Susan recordó lo que Nedda acababa de decirle sobre el padre de Alex Wright.
—¿Y tú piensas lo mismo?
—No, por el amor de Dios. Algunos días, cuando no tengo ninguna reunión, duermo hasta tarde o leo los periódicos en la cama, sólo porque sé lo molesto que se hubiera sentido mi padre.
—Cuidado —rió Susan—, que estás hablando con una psicóloga.
—Dios mío, lo había olvidado. En realidad, mi padre me daba mucha lástima. Se perdió muchas cosas de la vida. Ojalá hubiera aprendido a oler el perfume de las flores. En muchos aspectos era un ser humano magnífico… En fin, pero no te he llamado para hablar de él ni para explicarte mis hábitos de sueño. Sólo quería decirte que lo pasé muy bien contigo el lunes y que espero que estés libre el sábado por la noche. Nuestra fundación ha hecho una donación a la Biblioteca Pública de Nueva York, y el sábado habrá una cena de gala en el edificio central de la Quinta Avenida. No es un acontecimiento muy grande, sólo unas cuarenta personas. En un principio pensaba dar una excusa, pero la verdad es que no debo, así que si me acompañas es muy posible que hasta me divierta.
Susan escuchaba, halagada al darse cuenta de que había cierta insistencia en el tono de Alex.
—Es muy amable de tu parte. Sí, estoy libre y te acompañaré con mucho gusto —le respondió con franqueza.
—Fantástico. Pasaré a buscarte sobre las seis y media. ¿Te parece bien?
—Perfecto.
—Ah, a propósito, Susan —de pronto su voz adoptó un tono vacilante—, estuve hablando con tu hermana.
—¿Con Dee? —Susan se quedó sorprendida.
—Sí, la conocí en la fiesta de Binky después de que te marcharas. Anoche me llamó a casa, me dejó un mensaje y le devolví la llamada. Este fin de semana va a estar en Nueva York. Le comenté que pensaba invitarte a la cena y le dije que viniera con nosotros. Parecía muy deprimida.
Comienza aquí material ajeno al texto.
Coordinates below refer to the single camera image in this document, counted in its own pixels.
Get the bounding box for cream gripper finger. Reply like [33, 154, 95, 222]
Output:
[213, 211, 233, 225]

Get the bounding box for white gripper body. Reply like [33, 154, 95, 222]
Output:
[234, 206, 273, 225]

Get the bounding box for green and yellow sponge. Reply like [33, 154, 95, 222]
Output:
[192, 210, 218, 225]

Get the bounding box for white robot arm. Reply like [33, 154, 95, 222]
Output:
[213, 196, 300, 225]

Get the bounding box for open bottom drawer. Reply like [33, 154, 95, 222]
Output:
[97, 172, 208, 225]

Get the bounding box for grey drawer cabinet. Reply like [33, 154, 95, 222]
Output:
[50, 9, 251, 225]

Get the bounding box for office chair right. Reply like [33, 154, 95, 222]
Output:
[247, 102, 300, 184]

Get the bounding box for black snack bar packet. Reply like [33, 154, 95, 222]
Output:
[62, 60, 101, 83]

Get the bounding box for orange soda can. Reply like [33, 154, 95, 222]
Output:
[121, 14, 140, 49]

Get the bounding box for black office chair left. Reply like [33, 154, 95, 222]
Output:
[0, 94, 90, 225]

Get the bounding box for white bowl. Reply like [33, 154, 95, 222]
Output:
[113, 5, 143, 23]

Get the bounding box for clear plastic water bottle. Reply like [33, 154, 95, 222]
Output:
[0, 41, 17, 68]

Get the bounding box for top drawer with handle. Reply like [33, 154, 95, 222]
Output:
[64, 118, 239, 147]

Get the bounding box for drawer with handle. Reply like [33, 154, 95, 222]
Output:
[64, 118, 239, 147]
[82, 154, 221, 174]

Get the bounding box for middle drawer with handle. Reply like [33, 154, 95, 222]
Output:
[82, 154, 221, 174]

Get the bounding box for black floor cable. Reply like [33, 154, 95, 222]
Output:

—Muy amable de tu parte —dijo Susan.
Al cabo de un instante, cuando colgó, tomó un sorbo de café y miró la tarta que ya no quería comer. Recordó cómo hacía siete años Dee había telefoneado a Jack para explicarle lo disgustada que estaba con sus nuevas fotos publicitarias y pedirle que les echara un vistazo y le aconsejara.
Y ése, pensó Susan con una punzada de amargura, fue el principio del fin de lo nuestro. ¿Era posible que la historia volviera a repetirse?